— Exercise description —
Could you write out the whole listing exactly as it appears?

— Recorded data —
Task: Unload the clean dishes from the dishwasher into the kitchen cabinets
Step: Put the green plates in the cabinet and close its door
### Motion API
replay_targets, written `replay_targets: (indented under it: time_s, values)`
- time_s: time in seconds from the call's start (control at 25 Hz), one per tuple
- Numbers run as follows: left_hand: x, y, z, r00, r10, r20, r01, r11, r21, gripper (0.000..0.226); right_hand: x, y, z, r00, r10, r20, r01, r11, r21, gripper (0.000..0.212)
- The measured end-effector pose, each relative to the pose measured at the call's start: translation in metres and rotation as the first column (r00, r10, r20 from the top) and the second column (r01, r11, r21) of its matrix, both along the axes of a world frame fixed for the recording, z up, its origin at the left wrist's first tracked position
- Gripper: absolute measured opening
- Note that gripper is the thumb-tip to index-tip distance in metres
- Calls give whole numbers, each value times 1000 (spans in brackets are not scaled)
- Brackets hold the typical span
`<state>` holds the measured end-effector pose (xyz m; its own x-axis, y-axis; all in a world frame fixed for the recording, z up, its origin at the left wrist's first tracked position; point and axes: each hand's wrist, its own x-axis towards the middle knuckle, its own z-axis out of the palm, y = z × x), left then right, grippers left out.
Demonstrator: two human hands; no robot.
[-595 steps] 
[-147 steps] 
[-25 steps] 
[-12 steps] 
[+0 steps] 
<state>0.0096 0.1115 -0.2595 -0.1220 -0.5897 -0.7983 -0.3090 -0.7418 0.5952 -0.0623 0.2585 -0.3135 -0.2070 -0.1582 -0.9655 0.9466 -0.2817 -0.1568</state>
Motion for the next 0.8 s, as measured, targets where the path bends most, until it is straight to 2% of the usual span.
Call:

— Written answer —
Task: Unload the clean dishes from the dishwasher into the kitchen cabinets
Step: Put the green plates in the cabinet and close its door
### Motion API
replay_targets, written `replay_targets: (indented under it: time_s, values)`
- time_s: time in seconds from the call's start (control at 25 Hz), one per tuple
- Numbers run as follows: left_hand: x, y, z, r00, r10, r20, r01, r11, r21, gripper (0.000..0.226); right_hand: x, y, z, r00, r10, r20, r01, r11, r21, gripper (0.000..0.212)
- The measured end-effector pose, each relative to the pose measured at the call's start: translation in metres and rotation as the first column (r00, r10, r20 from the top) and the second column (r01, r11, r21) of its matrix, both along the axes of a world frame fixed for the recording, z up, its origin at the left wrist's first tracked position
- Gripper: absolute measured opening
- Note that gripper is the thumb-tip to index-tip distance in metres
- Calls give whole numbers, each value times 1000 (spans in brackets are not scaled)
- Brackets hold the typical span
`<state>` holds the measured end-effector pose (xyz m; its own x-axis, y-axis; all in a world frame fixed for the recording, z up, its origin at the left wrist's first tracked position; point and axes: each hand's wrist, its own x-axis towards the middle knuckle, its own z-axis out of the palm, y = z × x), left then right, grippers left out.
Demonstrator: two human hands; no robot.
[-595 steps] 
[-147 steps] 
[-25 steps] 
[-12 steps] 
[+0 steps] 
<state>0.0096 0.1115 -0.2595 -0.1220 -0.5897 -0.7983 -0.3090 -0.7418 0.5952 -0.0623 0.2585 -0.3135 -0.2070 -0.1582 -0.9655 0.9466 -0.2817 -0.1568</state>
Motion for the next 0.8 s, as measured, targets where the path bends most, until it is straight to 2% of the usual span.
Call:

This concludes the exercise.